覚悟と壁の向こう側 14
「まぁ、実際には増えてるんじゃなくて、交魔法を習得したせいで、朝霞本人ですら瞬延に入らないと、制御出来ないスピードが出せる様になったから……」
幸手は簡単に、朝霞の使う分身の術の理屈を解説する。
「それを利用して……高速移動中に少しだけ止まり、その場に残像を残してるんだ。ただの残像なんで、良く見ると……少し薄いんだけどね」
交魔法を習得した結果、朝霞の最高速度は、本人ですら瞬延に入らなければ、制御出来ないレベルまで上がってしまった。故に、通常は制御できる限界の速さで、移動せざるを得ないのだが、最高速度を何かに利用出来ないかと、色々と試している内に、開発された使い方が、この分身の術。
最高速度での移動中は朝霞本人も、まともに周囲が見えない状態な為、短距離を刻む感じで、周囲の状況を確認しながら、朝霞は移動してみた。すると、それを見ていた神流と幸手には、移動する前の残像と移動後の本体の姿が、同時に見えてしまったのだ。
その話を二人に聞いた朝霞は、日本で楽しんだ様々なフィクション作品に登場する忍者などが、似たような理屈の、残像を利用した分身の術を使っていたのを思い出した。そして、交魔法発動中なら、自分にも同じ理屈の分身の術が使えるかもしれないと思い、やってみたら……出来てしまったのだ。
朝霞は、そんな出来立ての分身の術が、実戦に使える物なのかどうか、神流相手の地稽古で、試している最中なのである。
「朝霞……交魔法、習得出来たんだ!」
驚きと喜びで九割、一割だけ口惜しさが混ざった風な声を、ティナヤは上げる。口惜しさが僅かに混ざっているのは、その場に自分が居合わせられなかった所為。

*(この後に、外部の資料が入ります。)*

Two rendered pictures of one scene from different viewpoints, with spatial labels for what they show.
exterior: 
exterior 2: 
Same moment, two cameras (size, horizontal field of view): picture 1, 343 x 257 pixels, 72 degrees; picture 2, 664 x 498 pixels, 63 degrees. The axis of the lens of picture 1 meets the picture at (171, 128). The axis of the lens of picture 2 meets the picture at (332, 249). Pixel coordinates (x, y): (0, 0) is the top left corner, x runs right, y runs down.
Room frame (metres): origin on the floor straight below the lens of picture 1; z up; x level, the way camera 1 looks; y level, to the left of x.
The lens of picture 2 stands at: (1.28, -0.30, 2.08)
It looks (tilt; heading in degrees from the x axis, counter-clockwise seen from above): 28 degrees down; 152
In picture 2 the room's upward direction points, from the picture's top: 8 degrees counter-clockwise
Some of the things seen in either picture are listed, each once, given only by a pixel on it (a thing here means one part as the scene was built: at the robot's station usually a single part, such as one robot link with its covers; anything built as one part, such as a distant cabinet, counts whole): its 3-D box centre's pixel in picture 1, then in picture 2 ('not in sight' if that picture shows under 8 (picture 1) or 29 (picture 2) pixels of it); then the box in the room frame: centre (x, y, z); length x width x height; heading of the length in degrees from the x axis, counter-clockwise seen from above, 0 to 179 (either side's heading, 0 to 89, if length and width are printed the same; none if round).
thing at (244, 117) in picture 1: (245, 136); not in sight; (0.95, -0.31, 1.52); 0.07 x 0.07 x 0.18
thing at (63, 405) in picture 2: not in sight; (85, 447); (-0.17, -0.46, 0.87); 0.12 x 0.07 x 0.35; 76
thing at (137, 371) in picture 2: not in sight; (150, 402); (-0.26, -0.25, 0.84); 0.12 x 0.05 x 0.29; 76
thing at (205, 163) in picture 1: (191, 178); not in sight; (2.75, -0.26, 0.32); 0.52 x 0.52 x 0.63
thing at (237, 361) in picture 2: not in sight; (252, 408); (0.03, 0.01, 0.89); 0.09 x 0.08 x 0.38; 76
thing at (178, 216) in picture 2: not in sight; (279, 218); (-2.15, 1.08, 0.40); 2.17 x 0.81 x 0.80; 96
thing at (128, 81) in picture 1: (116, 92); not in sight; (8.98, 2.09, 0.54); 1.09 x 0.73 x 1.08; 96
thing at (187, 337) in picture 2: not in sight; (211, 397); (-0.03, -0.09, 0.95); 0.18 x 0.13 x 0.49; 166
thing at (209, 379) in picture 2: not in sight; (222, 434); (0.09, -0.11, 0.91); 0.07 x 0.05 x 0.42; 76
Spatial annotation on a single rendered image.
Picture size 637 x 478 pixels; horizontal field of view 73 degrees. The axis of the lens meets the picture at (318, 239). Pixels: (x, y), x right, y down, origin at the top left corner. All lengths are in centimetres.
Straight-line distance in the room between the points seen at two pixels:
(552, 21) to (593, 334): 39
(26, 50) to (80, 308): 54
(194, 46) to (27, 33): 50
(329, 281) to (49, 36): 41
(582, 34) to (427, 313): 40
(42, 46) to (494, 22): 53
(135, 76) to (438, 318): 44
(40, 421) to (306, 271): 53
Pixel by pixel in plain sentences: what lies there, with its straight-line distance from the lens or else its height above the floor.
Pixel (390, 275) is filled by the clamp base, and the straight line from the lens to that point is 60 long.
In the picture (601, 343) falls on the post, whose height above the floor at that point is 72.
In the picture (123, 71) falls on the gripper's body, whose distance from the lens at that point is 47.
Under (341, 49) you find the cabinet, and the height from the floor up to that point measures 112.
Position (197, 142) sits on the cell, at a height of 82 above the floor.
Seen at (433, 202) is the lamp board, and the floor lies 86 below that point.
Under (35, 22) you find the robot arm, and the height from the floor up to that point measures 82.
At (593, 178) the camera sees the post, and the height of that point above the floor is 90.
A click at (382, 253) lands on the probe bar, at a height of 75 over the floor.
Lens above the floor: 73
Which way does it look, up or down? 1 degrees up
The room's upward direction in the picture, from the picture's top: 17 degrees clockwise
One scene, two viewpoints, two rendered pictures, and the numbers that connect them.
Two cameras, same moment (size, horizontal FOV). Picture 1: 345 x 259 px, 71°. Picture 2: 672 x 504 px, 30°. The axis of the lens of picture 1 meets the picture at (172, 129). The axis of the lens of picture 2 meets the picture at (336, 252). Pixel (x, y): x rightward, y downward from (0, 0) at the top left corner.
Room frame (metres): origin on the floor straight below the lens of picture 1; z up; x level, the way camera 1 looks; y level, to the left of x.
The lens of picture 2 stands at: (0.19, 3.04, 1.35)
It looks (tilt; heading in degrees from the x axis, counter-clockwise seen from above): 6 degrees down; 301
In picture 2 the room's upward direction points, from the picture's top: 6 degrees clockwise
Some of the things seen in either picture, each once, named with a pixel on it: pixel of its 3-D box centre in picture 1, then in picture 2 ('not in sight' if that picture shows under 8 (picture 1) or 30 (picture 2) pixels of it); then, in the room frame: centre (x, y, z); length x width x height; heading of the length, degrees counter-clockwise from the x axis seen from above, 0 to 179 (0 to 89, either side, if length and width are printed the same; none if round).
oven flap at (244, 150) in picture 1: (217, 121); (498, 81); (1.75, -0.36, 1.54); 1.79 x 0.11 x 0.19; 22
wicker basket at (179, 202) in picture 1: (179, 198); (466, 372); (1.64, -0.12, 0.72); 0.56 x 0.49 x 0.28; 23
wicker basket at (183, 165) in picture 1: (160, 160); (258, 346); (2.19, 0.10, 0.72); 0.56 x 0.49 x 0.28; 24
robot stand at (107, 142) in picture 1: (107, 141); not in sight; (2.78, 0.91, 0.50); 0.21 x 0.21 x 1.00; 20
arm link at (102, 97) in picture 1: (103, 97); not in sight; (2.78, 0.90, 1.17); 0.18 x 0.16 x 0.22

「朝霞っちと神流っちは、一時間くらい前にね。私は……三十分くらい前に、何とか。思い出したくも無い様な事まで思い出して、大変だったよ」
少しだけ気まずそうな表情を浮かべて、肩を竦めつつ、幸手は続ける。
「私には、少し休憩挟めば回復して、交魔法に挑めちゃう、あの二人みたいな体力は無いんで、長々と休んでるとこ。いや……若者達の体力は、凄いね……うん。元気で宜しい」
「――大して歳の差無いでしょ」
幸手と同い年のティナヤは、年寄り染みた事を言い出す幸手に、突っ込みを入れつつも、朝霞と神流の地稽古を、見続けている。幸手の言う通り、複数に見える朝霞の姿は、ティナヤにも薄く見えた。
「成る程、残像なんだ……」
ティナヤが呟いた後、神流の右斜め前にいる朝霞が、神流に何かを投げつける。目にも留まらぬ高速移動中では、狙いも定められないせいだろう、投げつける動作の間は高速移動をしていないせいか、分身は姿を消してしまう。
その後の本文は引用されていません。